======== EXERCISE DATA

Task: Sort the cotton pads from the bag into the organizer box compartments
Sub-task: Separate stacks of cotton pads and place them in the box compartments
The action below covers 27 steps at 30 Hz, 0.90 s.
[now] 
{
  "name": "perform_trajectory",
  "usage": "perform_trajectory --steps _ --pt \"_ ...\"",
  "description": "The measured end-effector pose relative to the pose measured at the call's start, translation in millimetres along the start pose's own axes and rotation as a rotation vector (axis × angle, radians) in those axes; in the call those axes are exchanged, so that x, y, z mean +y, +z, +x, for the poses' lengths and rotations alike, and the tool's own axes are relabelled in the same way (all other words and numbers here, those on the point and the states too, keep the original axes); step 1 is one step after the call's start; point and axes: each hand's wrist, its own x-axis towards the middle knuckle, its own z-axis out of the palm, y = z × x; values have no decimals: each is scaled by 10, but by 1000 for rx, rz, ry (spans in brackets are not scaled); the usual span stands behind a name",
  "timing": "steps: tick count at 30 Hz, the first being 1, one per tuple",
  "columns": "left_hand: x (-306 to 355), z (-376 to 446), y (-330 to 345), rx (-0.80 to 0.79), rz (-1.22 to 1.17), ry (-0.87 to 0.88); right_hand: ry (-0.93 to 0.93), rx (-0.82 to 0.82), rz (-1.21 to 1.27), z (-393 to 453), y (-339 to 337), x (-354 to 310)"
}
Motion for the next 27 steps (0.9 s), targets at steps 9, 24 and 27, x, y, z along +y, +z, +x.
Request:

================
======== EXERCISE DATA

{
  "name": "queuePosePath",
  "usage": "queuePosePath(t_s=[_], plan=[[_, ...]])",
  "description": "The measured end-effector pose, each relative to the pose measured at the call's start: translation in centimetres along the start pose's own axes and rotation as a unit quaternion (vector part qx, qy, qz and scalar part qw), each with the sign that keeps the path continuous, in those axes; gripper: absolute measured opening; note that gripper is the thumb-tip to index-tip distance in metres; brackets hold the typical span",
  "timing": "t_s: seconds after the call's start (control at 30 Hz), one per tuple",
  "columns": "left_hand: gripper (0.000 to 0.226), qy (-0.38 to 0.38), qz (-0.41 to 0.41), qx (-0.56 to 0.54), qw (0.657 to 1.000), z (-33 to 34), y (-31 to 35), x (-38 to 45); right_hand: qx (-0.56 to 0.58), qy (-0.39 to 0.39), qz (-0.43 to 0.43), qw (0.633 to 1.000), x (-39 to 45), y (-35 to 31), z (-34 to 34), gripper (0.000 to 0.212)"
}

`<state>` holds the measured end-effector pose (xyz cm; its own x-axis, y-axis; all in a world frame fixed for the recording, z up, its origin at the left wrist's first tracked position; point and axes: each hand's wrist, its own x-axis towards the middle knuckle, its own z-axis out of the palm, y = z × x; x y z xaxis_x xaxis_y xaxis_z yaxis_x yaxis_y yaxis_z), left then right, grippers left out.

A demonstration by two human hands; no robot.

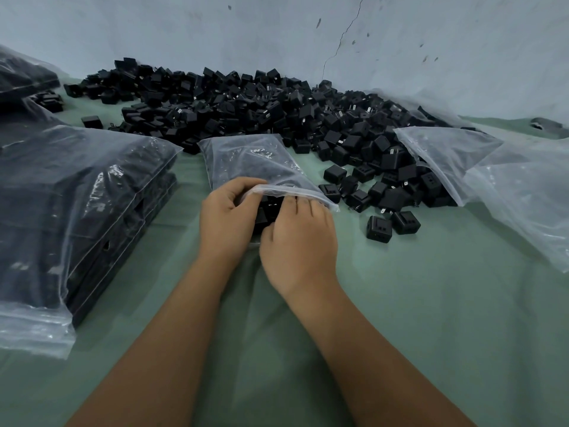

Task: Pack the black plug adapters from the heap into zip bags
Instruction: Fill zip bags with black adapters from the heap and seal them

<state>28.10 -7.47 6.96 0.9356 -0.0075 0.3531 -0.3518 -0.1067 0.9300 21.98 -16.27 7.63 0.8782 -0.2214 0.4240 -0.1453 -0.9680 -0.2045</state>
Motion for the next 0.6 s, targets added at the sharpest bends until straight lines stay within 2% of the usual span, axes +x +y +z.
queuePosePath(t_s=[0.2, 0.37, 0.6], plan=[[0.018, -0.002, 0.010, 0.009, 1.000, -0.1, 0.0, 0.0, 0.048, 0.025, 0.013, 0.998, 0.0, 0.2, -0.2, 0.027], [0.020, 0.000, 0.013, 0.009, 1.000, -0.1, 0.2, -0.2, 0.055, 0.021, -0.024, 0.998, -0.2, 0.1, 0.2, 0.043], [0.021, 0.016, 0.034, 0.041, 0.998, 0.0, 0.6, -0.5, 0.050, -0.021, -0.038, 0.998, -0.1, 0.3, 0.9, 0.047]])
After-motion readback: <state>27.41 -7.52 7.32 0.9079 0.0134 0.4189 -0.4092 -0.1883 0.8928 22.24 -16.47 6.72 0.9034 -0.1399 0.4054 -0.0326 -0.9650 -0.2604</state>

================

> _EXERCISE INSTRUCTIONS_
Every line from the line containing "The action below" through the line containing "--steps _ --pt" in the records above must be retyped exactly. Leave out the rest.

> _SOLUTION FOR THIS PROBLEM_
The action below covers 27 steps at 30 Hz, 0.90 s.
[now] 
{
  "name": "perform_trajectory",
  "usage": "perform_trajectory --steps _ --pt \"_ ...\"",

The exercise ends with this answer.